What you return must match the listing below line for line, minus its pictures.

**Given data**
════════════════

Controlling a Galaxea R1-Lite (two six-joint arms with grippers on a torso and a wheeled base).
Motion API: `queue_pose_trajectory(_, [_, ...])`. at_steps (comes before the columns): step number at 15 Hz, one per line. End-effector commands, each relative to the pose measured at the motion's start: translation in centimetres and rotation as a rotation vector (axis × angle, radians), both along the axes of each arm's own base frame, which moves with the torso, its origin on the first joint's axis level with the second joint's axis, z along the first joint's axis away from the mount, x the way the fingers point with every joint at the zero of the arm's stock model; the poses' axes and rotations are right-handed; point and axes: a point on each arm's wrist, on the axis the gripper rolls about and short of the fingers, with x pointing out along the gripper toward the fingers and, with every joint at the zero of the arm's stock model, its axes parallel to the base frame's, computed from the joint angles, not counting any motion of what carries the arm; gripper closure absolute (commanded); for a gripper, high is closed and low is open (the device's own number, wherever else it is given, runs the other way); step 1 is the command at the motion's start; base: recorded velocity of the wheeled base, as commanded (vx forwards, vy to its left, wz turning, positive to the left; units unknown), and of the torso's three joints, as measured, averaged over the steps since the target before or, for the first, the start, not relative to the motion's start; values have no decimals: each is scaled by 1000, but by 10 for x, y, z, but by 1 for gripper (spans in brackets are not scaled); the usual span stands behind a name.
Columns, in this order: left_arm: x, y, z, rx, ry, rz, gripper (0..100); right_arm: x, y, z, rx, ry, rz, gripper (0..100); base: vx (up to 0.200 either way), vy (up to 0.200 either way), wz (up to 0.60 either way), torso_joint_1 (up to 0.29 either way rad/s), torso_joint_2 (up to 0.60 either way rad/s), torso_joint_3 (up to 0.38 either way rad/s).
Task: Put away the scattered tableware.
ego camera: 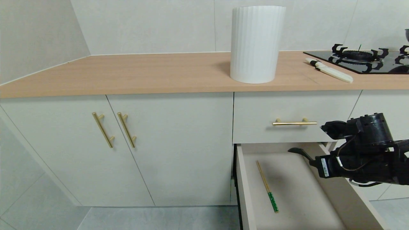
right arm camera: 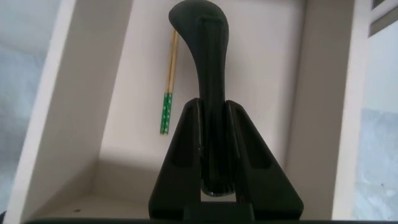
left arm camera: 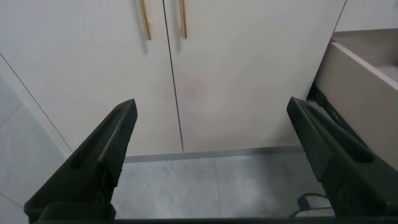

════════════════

**Solution for this task**
Controlling a Galaxea R1-Lite (two six-joint arms with grippers on a torso and a wheeled base).
Motion API: `queue_pose_trajectory(_, [_, ...])`. at_steps (comes before the columns): step number at 15 Hz, one per line. End-effector commands, each relative to the pose measured at the motion's start: translation in centimetres and rotation as a rotation vector (axis × angle, radians), both along the axes of each arm's own base frame, which moves with the torso, its origin on the first joint's axis level with the second joint's axis, z along the first joint's axis away from the mount, x the way the fingers point with every joint at the zero of the arm's stock model; the poses' axes and rotations are right-handed; point and axes: a point on each arm's wrist, on the axis the gripper rolls about and short of the fingers, with x pointing out along the gripper toward the fingers and, with every joint at the zero of the arm's stock model, its axes parallel to the base frame's, computed from the joint angles, not counting any motion of what carries the arm; gripper closure absolute (commanded); for a gripper, high is closed and low is open (the device's own number, wherever else it is given, runs the other way); step 1 is the command at the motion's start; base: recorded velocity of the wheeled base, as commanded (vx forwards, vy to its left, wz turning, positive to the left; units unknown), and of the torso's three joints, as measured, averaged over the steps since the target before or, for the first, the start, not relative to the motion's start; values have no decimals: each is scaled by 1000, but by 10 for x, y, z, but by 1 for gripper (spans in brackets are not scaled); the usual span stands behind a name.
Columns, in this order: left_arm: x, y, z, rx, ry, rz, gripper (0..100); right_arm: x, y, z, rx, ry, rz, gripper (0..100); base: vx (up to 0.200 either way), vy (up to 0.200 either way), wz (up to 0.60 either way), torso_joint_1 (up to 0.29 either way rad/s), torso_joint_2 (up to 0.60 either way rad/s), torso_joint_3 (up to 0.38 either way rad/s).
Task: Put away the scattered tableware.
ego camera: 
right arm camera: 
left arm camera: 

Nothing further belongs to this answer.